## What you are asked to do
What lines below contain the word "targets"? Please pull each one out.

[[ Data below, beginning ]]

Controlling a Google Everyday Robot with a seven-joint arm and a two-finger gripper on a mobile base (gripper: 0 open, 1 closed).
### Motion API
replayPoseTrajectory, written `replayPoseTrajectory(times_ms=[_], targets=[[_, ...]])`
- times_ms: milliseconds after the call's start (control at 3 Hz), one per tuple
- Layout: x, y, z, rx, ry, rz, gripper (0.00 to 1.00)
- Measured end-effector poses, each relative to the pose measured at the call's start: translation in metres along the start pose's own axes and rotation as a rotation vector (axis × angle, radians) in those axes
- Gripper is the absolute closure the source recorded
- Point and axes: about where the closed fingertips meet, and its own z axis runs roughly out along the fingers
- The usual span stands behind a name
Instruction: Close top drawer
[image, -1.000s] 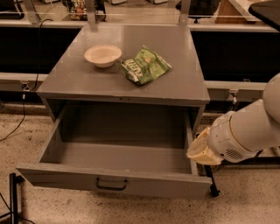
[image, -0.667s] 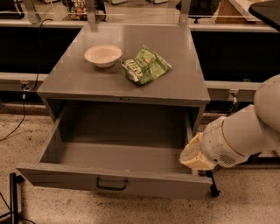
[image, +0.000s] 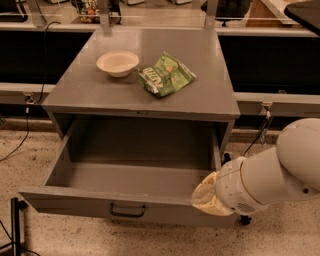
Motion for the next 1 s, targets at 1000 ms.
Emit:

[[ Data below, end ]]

## Result for this task
replayPoseTrajectory, written `replayPoseTrajectory(times_ms=[_], targets=[[_, ...]])`
Motion for the next 1 s, targets at 1000 ms.

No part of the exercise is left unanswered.